评论- Part 2 of Response to XBio

2023-11-18

3. Comparison with Nuclear Norm [1].

2. It seems that a recent work [1] was missed in the comparisons between the proposed method and the baselines. In that work, the confidence and the disperity of the prediction matrix on the test dataset were considered for OOD error estimation and the nuclear norm was adopted to predict the OOD error. Could the authors provide comparisons between the proposed method and this work, both in terms of estimation performance and computational efficiency?

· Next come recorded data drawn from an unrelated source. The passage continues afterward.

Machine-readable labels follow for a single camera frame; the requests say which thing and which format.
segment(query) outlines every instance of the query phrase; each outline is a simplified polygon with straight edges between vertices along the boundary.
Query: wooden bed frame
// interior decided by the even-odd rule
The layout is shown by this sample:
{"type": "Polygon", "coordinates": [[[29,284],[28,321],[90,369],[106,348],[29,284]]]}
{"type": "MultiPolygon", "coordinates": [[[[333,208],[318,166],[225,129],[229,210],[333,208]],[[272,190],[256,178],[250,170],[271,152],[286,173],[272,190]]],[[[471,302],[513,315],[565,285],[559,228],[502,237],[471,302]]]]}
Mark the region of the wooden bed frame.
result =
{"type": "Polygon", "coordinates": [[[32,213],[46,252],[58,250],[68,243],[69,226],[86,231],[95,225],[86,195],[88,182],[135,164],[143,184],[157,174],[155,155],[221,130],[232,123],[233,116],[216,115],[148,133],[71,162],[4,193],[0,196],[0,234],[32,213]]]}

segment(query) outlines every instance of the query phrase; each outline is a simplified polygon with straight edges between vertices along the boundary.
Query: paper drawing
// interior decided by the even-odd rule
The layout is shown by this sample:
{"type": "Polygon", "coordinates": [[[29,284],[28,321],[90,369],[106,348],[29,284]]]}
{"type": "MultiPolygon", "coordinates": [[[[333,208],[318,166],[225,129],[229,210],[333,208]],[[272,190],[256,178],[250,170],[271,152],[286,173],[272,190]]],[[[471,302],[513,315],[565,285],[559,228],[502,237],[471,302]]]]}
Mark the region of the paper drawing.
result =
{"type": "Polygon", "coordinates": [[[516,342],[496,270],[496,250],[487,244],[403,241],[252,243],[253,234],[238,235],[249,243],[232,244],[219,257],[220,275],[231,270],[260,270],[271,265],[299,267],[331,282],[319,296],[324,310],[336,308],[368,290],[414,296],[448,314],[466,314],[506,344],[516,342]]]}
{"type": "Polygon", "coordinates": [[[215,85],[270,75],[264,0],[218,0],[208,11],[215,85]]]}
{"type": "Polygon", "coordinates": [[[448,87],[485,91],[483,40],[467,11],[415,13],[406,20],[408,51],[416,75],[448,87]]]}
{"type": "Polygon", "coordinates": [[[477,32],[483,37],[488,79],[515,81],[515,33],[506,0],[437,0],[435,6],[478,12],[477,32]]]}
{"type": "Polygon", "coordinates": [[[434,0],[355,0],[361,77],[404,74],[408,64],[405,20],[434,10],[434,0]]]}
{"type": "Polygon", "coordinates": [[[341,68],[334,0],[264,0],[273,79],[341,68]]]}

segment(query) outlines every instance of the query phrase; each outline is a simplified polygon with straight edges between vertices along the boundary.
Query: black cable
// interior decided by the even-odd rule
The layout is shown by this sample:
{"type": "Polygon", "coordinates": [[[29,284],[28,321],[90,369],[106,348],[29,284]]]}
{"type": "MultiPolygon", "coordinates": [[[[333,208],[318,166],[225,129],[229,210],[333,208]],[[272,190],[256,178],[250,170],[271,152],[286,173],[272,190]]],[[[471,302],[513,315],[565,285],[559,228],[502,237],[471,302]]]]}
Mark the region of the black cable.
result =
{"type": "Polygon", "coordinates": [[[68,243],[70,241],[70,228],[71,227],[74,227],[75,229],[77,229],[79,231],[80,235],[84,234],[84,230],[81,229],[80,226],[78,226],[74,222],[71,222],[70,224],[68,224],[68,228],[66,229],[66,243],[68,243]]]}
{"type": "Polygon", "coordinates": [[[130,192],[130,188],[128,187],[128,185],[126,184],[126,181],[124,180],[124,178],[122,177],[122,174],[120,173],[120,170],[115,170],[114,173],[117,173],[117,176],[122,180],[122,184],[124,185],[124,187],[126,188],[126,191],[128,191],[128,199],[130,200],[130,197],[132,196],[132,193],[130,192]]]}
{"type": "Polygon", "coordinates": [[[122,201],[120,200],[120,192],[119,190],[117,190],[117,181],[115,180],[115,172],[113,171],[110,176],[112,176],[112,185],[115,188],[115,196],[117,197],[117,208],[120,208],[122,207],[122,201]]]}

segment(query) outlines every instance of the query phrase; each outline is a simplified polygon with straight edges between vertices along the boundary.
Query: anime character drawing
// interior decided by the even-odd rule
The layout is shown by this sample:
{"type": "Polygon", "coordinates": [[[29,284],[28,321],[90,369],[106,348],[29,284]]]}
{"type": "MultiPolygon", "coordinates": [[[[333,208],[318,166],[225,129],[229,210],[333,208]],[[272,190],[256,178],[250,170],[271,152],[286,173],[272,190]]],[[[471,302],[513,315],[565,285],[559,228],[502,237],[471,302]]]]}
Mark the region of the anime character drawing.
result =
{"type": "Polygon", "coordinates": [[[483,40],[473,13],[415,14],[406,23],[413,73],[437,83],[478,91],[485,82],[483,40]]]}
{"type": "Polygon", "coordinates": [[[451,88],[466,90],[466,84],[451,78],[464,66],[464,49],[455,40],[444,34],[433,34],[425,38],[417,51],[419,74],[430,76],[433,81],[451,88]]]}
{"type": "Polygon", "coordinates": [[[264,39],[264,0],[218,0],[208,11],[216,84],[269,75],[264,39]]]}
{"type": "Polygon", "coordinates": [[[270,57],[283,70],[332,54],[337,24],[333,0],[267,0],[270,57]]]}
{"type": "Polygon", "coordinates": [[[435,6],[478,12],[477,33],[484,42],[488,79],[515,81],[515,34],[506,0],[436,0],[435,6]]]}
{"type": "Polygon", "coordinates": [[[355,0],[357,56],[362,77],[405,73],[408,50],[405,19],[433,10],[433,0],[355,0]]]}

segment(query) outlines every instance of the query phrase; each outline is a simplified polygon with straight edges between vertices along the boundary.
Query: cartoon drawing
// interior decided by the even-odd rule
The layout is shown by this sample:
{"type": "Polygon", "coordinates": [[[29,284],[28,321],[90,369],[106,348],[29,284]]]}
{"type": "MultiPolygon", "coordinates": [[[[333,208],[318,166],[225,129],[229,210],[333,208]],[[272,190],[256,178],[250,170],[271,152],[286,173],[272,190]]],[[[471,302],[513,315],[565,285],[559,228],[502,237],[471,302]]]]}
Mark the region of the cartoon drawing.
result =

We thank the reviewer for point out this this very recent state-of-the-art method. As per reviewer's request, we compare the two methods with ResNet-18 on 6 datasets representing three kinds of distribution shifts, which results of both performance ( $R^2$ ) and computational time ( $T$ ) are shown below. From the tables, we see that our method is much more robust to different types of shift: while being slightly worse under mild shift scenarios (CIFAR datasets, Entity and Living17, ~2% drop), it provides an impressive performance boost under natural shift (Office31 and Office-Home, >10% increase).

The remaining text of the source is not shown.